ECJ says that data is “re-utilised” where user is intended to download it

Football Dataco and others v Sportradar GmbH and another, European Court of Justice

The European Court of Justice (ECJ) has given a ruling that has international ramifications for anyone targeting database usage within the European Union. It was responding to questions referred to it by the Court of Appeal in a case relating to the alleged infringement of database rights in football match statistics. Football Dataco (FDL) created data for professional football matches in England and created an online database that updated as a match was played. Sportradar offered a competing service from servers in Austria and Germany but with users in the UK, and FDL issued proceedings alleging that Sportradar had infringed its copyright and database rights by the copying of FDL’s data. The High Court had originally ruled in favour of Football Dataco, but there were different parts of the ruling that both sides did not like, so there was an appeal by both parties.

The Court of Appeal sent a reference to the ECJ in relation to the query of where the infringement of the database rights took place. The referral relates to the definition of ‘extraction’ and ‘re-utilisation’ under the Database Directive (which was implemented in the UK by the Copyright and Rights in Databases Regulations 1997). More specifically, it queried whether a party uploading data from a database in one European Union member state who then sends that data to a user in another member state is considered to have taken part in ‘extraction’ or ‘re-utilisation’, and, in particular, asked for confirmation of where that ‘extraction’ or ‘re-utilisation’ should be considered to have occurred. An Advocate General, an advisor to the ECJ but whose recommendations are not binding on the ECJ, gave an opinion that the infringing act should be considered as occurring in all member states where a necessary act in the chain of re-utilisation took place.

The ECJ has ruled that sending data uploaded from a database to the computer of another person for storage of that data and display on the computer screen is an act of re-utilisation by the sending party where the database is subject to a database right under European Union law. The ECJ also ruled that the act of re-utilisation takes place in the member state of the receiving party provided that the sending party had the intention for the data to be available in that member state. It took a constructive interpretation of the law to stop it from being circumvented merely by hiding the servers.

The ECJ’s ruling shows that operators must intend to send data to users of a particular member state in order to be the subject of database right infringement claims in that member state; the ruling is therefore narrower than the Advocate General’s opinion, which said that the claim could be made in all member states where a necessary part of the re-utilisation had occurred. The Advocate General’s opinion would have placed too high a burden on website operators. The ECJ’s ruling suggests that Sportradar could now be faced with liability for database right infringement for re-utilisation when the case goes back to the Court of Appeal. Sportradar had a service that was interesting for English individuals, its customers were businesses offering betting services who would target those individuals, and the service was in English.

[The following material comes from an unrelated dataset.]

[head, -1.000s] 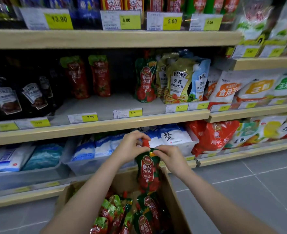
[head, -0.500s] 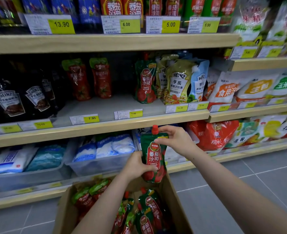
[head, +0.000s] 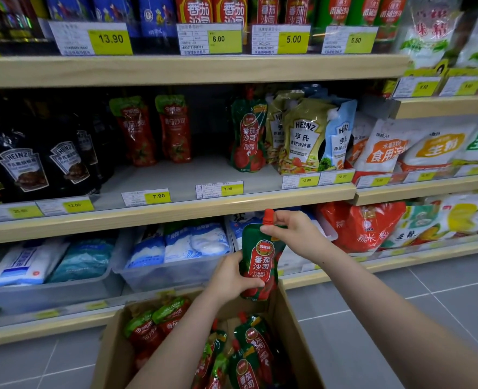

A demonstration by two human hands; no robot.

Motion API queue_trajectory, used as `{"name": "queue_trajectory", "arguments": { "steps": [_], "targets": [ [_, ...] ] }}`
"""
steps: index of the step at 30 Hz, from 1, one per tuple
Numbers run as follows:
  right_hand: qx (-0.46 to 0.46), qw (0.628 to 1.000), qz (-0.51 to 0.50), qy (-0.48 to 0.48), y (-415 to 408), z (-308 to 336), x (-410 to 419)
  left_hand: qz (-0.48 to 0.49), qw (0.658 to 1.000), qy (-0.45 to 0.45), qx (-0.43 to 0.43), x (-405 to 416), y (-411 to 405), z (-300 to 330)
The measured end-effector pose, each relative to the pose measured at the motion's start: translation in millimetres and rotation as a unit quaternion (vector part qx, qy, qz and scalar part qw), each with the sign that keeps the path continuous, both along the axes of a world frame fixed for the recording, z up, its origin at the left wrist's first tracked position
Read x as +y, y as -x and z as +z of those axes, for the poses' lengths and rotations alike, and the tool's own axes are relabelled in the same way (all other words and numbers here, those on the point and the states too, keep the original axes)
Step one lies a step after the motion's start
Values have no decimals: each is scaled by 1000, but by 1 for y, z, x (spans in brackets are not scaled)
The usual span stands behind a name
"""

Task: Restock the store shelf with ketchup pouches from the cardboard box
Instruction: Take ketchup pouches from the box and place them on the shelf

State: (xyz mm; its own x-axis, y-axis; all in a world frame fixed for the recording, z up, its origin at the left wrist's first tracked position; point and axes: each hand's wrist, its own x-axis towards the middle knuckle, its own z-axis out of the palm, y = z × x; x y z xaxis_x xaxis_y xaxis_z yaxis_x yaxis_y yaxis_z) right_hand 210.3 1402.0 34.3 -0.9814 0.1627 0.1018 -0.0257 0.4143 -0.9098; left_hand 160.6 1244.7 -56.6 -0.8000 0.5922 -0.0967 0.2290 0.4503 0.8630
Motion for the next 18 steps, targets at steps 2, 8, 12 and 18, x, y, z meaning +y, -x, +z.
{"name": "queue_trajectory", "arguments": {
  "steps": [2,8,12,18],
  "targets": [
    [0,1000,-8,1,0,0,1,-8,1000,-19,-16,0,-2,0],
    [-28,999,-12,33,0,4,10,-73,994,-40,-73,-6,-9,-2],
    [-32,994,-6,103,-3,3,9,-48,995,-61,-67,-8,-6,6],
    [-176,976,15,127,-20,-47,-1,-7,996,-68,-52,-14,-2,9]
  ]
}}
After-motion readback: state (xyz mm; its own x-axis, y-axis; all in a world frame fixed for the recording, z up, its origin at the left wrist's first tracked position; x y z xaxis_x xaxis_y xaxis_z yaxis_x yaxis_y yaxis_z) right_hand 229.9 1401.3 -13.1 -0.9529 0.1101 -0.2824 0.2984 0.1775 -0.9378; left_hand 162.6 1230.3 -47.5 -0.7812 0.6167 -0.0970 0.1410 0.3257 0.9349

The ECJ’s ruling is certainly interesting as it shows that action can be taken for infringement of a database right where the operator intended to send data to users in a particular member state. However, the ECJ does not clarify what the position would be where the data is being downloaded by users within a member state but where the operator’s servers are located outside of the EU altogether. Would an operator avoid the risk of infringement proceedings being brought? It is possible to infer from the ECJ’s ruling that, regardless of where servers are based, action can be taken against the operator if the data was focused at users in a member state who then download the data, but that certainly was not stated explicitly in the ruling. In that case, the judgment would have repercussions far beyond the EU.  We could expect that such a situation will end up before the ECJ at some point.